In the material below, which lines hold the word "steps"? Pick each one out.
* * * * * * *
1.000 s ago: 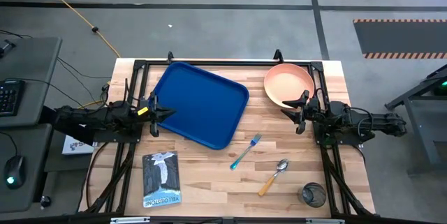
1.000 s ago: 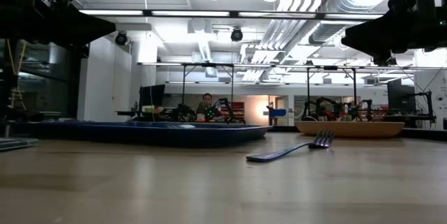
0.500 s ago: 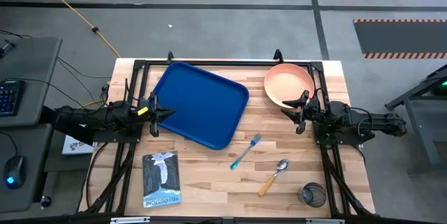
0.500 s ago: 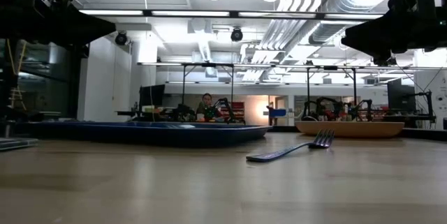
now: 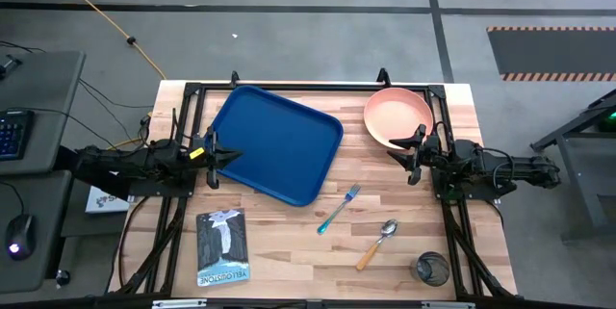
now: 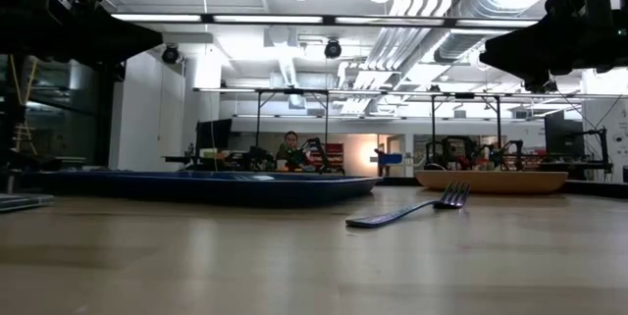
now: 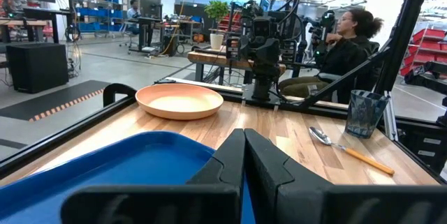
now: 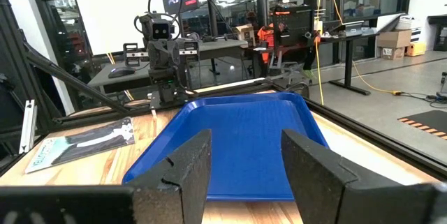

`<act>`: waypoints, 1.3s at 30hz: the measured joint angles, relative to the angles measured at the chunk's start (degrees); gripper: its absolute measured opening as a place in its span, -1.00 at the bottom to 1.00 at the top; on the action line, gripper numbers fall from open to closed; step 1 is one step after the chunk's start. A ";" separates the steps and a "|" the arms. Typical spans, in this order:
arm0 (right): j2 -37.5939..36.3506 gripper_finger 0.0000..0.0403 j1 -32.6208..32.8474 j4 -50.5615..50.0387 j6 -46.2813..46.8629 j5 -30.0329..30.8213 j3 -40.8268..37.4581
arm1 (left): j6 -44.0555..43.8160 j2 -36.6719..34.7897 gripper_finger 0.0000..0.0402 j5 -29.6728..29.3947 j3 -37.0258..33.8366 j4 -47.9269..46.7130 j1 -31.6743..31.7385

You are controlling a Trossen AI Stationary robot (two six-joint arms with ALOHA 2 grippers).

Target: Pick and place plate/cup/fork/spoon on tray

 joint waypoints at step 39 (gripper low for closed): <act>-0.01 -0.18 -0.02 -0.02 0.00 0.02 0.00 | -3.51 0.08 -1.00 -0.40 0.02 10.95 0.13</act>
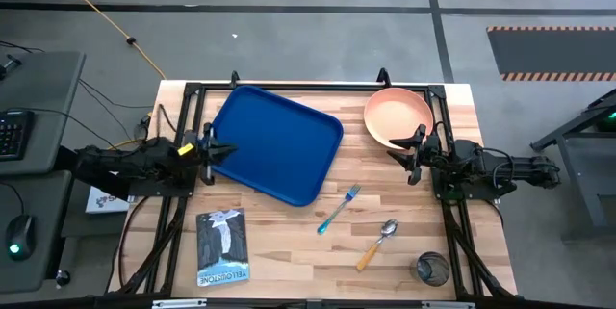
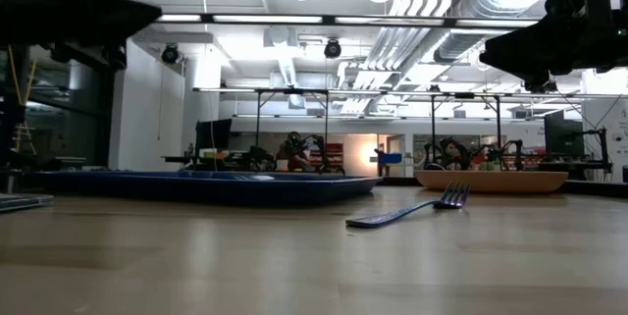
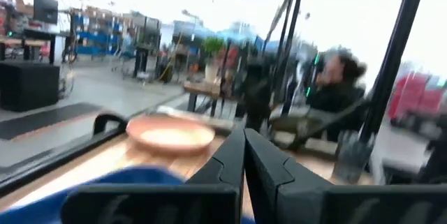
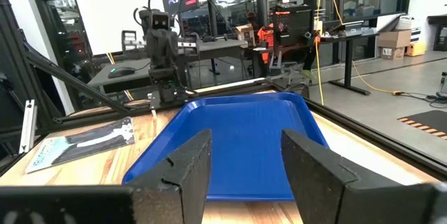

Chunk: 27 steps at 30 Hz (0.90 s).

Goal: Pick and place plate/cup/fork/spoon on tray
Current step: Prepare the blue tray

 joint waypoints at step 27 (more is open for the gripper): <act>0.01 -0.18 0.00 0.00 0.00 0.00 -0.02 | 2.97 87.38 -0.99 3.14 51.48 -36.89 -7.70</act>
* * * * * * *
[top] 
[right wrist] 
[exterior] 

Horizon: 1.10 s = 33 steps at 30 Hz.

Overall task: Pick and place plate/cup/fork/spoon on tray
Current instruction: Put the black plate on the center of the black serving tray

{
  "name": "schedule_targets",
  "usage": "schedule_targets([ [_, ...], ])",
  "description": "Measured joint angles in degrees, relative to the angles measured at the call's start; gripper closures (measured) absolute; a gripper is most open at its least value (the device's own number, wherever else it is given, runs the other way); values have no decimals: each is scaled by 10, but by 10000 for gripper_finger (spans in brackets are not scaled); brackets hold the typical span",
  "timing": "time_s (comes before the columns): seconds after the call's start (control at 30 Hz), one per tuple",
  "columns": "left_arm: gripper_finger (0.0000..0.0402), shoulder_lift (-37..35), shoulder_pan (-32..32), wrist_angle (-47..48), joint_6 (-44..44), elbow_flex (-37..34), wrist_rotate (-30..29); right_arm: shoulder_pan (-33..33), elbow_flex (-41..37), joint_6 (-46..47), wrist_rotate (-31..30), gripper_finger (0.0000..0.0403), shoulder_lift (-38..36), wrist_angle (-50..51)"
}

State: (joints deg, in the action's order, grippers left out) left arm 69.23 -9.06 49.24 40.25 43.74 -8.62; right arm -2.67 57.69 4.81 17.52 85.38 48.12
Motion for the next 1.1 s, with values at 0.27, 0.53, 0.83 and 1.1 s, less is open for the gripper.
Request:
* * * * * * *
EXERCISE RESPONSE
`<act>`: waypoints, 1.3s at 30hz: the measured joint angles, relative to the angles measured at the chunk's start (degrees); gripper: its absolute measured opening as a place in its span, -1.00 at the bottom to 1.00 at the top; on the action line, gripper numbers fall from open to closed; step 1 is one step after the chunk's start. A ";" separates the steps and a "|" the arms. Typical spans, in this order:
Chunk: 27 steps at 30 Hz (0.90 s).
Horizon: 1.10 s = 33 steps at 30 Hz.

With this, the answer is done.